Engineering a Transmitter Binding Site

设计发射器绑定位点

• 批准号: 9270608
• 负责人: Anthony L Auerbach
• 金额: $ 48.43万
• 依托单位: STATE UNIVERSITY OF NEW YORK AT BUFFALO
• 依托单位国家: 美国
• 财政年份: 2009
• 资助国家: 美国
• 起止时间: 2009-06-01 至 2019-05-31
• 项目状态: 已结题
• 来源: https://reporter.nih.gov/project-details/9270608
• 关键词: Address; Affinity; Agonist; Amino Acids; Behavior; Binding; Binding Sites; Biological Assay; Biological Models; Cell membrane; Cell physiology; Cells; Cholinergic Receptors; Complementary DNA; Complex; Couples; Coupling; Disease; Drug Targeting; Electrophysiology (science); Energy-Generating Resources; Engineering; Equilibrium; Event; Free Energy; Global Change; Goals; Health; Human; Hydrogen Bonding; Ions; Kinetics; Knowledge; Ligand Binding; Ligands; Measurement; Measures; Mechanics; Membrane Proteins; Molecular; Molecular Conformation; Molecular Machines; Movement; Mutation; Nature; Nicotinic Receptors; Output; Pharmaceutical Preparations; Pharmacology; Physiology; Play; Power Sources; Probability; Process; Protein Conformation; Proteins; Resolution; Roentgen Rays; Role; Shapes; Site; Solvents; Source; Structure; Therapeutic; Translating; Vertebral column; Work; cost; design; experimental study; logarithm; nervous system disorder; neuromuscular; operation; patch clamp; public health relevance; receptor; response

DESCRIPTION (provided by applicant): A fundamental principle of biomedicine is that drugs bind to proteins to influence their output and, hence, cell physiology.
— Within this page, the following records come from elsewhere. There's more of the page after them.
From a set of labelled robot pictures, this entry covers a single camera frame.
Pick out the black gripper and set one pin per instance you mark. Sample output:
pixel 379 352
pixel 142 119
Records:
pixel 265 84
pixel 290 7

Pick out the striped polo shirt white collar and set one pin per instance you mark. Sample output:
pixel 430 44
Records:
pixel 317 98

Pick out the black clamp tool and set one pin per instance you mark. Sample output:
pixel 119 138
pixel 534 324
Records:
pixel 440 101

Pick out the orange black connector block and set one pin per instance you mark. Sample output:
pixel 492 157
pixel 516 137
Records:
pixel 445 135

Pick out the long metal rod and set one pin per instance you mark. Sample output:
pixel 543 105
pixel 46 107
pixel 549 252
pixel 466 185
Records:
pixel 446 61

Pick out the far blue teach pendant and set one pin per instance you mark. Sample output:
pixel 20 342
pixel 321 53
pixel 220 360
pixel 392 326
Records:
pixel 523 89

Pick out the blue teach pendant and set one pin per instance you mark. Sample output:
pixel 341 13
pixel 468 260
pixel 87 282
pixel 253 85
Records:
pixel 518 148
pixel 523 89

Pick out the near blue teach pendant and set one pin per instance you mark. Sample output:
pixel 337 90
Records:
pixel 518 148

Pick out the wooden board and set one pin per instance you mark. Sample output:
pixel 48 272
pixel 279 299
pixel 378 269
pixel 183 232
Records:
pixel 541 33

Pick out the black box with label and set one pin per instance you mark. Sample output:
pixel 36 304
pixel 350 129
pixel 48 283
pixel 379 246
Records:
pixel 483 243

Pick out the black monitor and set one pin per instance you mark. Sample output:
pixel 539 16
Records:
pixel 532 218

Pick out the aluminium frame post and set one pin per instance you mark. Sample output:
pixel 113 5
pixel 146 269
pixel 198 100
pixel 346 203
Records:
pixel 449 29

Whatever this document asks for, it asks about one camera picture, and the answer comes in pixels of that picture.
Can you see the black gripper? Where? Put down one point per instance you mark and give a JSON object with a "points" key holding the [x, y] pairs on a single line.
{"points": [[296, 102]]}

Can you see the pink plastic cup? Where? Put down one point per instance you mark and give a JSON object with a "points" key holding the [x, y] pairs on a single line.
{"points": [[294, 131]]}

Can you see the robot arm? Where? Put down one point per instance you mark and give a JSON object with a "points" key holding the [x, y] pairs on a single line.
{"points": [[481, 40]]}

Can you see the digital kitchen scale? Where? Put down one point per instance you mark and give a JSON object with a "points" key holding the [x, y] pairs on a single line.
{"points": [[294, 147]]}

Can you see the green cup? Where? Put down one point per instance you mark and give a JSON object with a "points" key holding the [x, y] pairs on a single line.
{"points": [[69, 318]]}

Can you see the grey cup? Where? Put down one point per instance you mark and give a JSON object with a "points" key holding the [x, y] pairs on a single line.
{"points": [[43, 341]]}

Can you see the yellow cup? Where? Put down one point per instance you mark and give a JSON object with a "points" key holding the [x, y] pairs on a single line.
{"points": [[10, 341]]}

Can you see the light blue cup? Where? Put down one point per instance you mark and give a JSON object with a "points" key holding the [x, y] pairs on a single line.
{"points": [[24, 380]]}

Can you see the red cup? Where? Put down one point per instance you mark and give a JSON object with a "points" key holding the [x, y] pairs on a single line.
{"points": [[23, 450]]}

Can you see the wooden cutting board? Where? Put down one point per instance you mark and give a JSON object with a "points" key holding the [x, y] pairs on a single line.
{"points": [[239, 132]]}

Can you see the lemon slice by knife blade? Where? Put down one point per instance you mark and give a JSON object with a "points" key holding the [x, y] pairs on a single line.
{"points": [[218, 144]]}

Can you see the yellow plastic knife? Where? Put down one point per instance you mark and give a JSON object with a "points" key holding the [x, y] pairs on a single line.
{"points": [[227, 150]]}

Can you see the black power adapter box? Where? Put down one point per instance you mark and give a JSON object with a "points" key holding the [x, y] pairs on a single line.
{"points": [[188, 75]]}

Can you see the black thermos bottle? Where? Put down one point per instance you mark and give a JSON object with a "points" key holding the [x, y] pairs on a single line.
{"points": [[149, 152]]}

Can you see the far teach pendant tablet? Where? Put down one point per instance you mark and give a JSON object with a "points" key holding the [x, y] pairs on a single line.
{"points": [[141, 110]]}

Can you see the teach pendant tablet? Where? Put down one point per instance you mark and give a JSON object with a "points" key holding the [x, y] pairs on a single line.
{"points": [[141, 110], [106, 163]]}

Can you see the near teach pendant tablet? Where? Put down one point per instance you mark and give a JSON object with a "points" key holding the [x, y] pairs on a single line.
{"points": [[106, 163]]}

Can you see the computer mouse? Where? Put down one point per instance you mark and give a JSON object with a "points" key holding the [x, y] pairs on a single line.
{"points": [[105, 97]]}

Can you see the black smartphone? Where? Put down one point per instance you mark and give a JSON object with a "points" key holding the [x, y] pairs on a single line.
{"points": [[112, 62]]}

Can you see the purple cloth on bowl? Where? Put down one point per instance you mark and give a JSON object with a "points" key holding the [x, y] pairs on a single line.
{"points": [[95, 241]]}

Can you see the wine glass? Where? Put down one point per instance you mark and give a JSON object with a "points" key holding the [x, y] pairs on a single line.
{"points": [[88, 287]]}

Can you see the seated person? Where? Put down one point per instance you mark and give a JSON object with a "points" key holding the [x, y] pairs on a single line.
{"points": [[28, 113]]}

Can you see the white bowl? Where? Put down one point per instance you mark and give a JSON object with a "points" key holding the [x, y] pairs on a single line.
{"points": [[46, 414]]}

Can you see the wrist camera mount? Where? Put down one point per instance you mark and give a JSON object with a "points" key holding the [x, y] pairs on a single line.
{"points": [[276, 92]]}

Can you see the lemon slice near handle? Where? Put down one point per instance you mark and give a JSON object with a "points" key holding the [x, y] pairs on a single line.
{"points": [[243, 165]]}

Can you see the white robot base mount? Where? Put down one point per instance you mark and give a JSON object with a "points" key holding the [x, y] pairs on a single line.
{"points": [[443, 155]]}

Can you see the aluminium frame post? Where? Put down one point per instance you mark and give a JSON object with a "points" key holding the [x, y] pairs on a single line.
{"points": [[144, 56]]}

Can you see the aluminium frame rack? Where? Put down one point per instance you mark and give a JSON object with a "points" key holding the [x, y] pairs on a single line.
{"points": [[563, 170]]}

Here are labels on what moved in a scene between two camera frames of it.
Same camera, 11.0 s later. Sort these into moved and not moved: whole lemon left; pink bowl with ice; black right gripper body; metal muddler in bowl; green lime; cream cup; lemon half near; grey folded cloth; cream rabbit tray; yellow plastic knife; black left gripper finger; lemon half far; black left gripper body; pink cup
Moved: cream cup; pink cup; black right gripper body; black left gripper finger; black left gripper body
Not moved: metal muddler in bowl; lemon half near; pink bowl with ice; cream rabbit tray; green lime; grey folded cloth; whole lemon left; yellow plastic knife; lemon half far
The overall goal of our experiments is to understand the mechanisms by which ligands bind to neuromuscular acetylcholine receptors, and how this event influences the probability that these membrane proteins allow ions to cross the cell membrane. These receptors are molecular machines that reversibly couple the energy of ligand binding to that for the mechanical work of a global conformational change. Our objective is to reveal the moving parts of the binding site apparatus, and to measure the energy changes associated with each part. By doing so we will understand, design and control how this receptor responds to drugs. This knowledge can be applied to closely-related receptors that are common targets for drugs (both therapeutic and of abuse) and play roles in behavior and diseases of the nervous system.

描述（由申请人提供）：生物医学的基本原理是药物与蛋白质结合以影响其输出，从而影响细胞生理学。我们实验的总体目标是了解配体与神经肌肉乙酰胆碱受体结合的机制，以及这一事件如何影响这些膜蛋白允许离子穿过细胞膜的概率。这些受体是分子机器，其可逆地将配体结合的能量耦合到用于全局构象变化的机械功的能量。我们的目标是揭示结合位点装置的运动部分，并测量与每个部分相关的能量变化。通过这样做，我们将了解，设计和控制这种受体如何对药物作出反应。这些知识可以应用于密切相关的受体，这些受体是药物（治疗和滥用）的常见靶标，并在神经系统的行为和疾病中发挥作用。